Nevertheless, it can be useful prejudice to be afraid of taking a dip in the ocean as it can protect us from unknown dangers. But being terrified of the idea of sharks even if you’re not talking about a deep ocean but instead, when you’re in the shallow parts of the sea, it is natural to become quiet irrational. But even some irrational fears, which are also known as phobias, can be explained by the experiences of our ancestors, just like the fear of snakes (ophiophobia), which has been theorized by scientists that it’s a kind of innate reaction based on our vital instinct to react to dangerous threats. Additionally, we have to face the unknown dangers in the sea where we may feel so vulnerable to danger.
Excitement and adrenaline
Of course, there are horror movie fans who love “Jaws,” considering its popularity, and scientific studies show that these fans are likely to be filled with excitement and adrenaline. So for instance, children who like thrill in amusement parks also love “Jaws” for its powerful attack scenes. Some of those kids are now in their 40s who remember the film from their childhoods. The newer generations who grow up as horror fans surely love to discover horror classics like “Jaws.”
Besides, people are generally terrified by the film and horror fans might like knowing that people are scared of the film, because horror fans enjoy these movies most if they know many are scared of it too.
So in many perspectives, when you look at the movie on a psychological level, “Jaws” is the perfect example to see that it changed the game way back in the 1970s.
We still observe people mumbling the famous “Jaws” theme, composed by Williams, when they swim deep and are afraid of the uncertainty that lies beneath their feet. So, this is again related to human survival instinct against threats and to the unknown no matter where you swim.

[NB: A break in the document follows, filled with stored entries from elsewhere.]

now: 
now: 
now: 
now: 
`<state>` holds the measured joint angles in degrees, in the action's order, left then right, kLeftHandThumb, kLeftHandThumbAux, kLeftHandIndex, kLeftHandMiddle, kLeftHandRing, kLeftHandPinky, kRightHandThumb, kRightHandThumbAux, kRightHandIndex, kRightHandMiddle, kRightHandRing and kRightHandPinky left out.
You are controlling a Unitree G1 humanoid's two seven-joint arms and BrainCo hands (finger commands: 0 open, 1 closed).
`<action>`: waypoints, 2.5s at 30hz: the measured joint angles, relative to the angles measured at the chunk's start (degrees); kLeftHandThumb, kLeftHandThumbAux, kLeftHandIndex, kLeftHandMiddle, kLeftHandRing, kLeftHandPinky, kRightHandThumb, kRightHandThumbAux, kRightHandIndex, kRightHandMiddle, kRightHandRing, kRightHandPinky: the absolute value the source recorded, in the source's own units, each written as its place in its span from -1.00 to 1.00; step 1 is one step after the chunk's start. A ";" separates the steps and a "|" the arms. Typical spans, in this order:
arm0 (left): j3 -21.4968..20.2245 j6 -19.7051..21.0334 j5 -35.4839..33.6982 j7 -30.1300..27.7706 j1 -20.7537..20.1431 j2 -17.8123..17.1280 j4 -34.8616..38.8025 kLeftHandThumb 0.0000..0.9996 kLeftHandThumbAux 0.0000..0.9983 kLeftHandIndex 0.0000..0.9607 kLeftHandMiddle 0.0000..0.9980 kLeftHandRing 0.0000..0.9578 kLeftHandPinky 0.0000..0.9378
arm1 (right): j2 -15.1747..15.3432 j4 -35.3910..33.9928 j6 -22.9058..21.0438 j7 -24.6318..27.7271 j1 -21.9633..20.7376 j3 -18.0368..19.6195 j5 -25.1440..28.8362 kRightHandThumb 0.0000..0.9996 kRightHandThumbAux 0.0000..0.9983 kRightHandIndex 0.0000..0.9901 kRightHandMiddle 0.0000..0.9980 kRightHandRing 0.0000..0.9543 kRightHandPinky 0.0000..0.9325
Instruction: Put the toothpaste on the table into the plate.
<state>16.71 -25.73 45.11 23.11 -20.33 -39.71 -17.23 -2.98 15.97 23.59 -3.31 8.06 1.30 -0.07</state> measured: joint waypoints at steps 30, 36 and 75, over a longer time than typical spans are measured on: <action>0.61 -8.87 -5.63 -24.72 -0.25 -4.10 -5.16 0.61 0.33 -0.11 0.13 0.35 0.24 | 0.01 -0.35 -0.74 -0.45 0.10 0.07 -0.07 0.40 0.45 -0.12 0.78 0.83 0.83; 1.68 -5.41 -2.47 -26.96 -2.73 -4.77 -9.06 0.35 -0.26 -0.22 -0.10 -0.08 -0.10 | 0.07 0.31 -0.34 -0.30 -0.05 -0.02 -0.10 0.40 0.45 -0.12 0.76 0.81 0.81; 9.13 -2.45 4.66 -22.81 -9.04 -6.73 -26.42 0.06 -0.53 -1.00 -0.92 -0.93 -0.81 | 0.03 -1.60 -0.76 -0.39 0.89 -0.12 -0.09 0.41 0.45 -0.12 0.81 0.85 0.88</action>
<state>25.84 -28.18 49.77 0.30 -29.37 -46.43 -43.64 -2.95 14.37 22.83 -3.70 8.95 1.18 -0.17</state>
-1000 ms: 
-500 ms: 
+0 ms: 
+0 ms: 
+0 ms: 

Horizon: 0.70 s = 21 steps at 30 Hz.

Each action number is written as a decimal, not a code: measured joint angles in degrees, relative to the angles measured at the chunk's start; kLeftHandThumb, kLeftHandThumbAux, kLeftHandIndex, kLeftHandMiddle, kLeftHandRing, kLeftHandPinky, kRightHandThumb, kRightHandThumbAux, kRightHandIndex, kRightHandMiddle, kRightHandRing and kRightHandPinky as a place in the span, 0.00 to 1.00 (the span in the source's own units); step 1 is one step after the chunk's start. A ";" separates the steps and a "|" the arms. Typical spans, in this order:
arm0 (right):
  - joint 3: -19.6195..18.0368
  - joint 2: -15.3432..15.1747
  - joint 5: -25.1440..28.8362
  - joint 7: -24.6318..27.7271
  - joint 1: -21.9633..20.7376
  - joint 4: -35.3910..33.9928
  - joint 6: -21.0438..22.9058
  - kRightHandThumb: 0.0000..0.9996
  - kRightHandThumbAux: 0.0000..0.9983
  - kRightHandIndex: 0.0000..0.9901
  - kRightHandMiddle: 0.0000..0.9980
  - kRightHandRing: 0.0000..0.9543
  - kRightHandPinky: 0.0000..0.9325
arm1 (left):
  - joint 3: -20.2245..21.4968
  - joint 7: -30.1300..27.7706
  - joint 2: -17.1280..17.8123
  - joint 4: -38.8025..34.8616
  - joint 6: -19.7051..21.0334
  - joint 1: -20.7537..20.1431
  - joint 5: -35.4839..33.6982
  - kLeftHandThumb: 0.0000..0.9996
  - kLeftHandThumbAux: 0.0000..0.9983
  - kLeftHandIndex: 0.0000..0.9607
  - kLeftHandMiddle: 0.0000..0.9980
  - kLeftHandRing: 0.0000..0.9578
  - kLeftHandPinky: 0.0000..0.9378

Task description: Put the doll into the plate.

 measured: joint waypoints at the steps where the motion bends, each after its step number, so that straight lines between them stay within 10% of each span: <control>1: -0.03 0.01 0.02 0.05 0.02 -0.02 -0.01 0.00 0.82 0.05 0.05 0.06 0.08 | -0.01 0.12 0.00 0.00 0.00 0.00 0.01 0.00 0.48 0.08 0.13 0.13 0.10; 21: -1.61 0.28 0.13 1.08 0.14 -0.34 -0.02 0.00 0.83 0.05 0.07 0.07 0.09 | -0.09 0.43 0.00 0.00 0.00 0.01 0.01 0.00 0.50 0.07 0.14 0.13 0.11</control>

Additionally, in a psychological perspective, we can talk about galeophobia (fear of sharks) and thalassophobia (fear of the open sea) but all goes back to the memories of our ancestors’ experiences.
Above all, “Jaws” as a movie is also powerful regarding the dramatic elements and character development, which gives it a special value as a thriller. Its legacy is still strong, and now this year’s Festival of Film at the Royal Albert Hall will make it even stronger.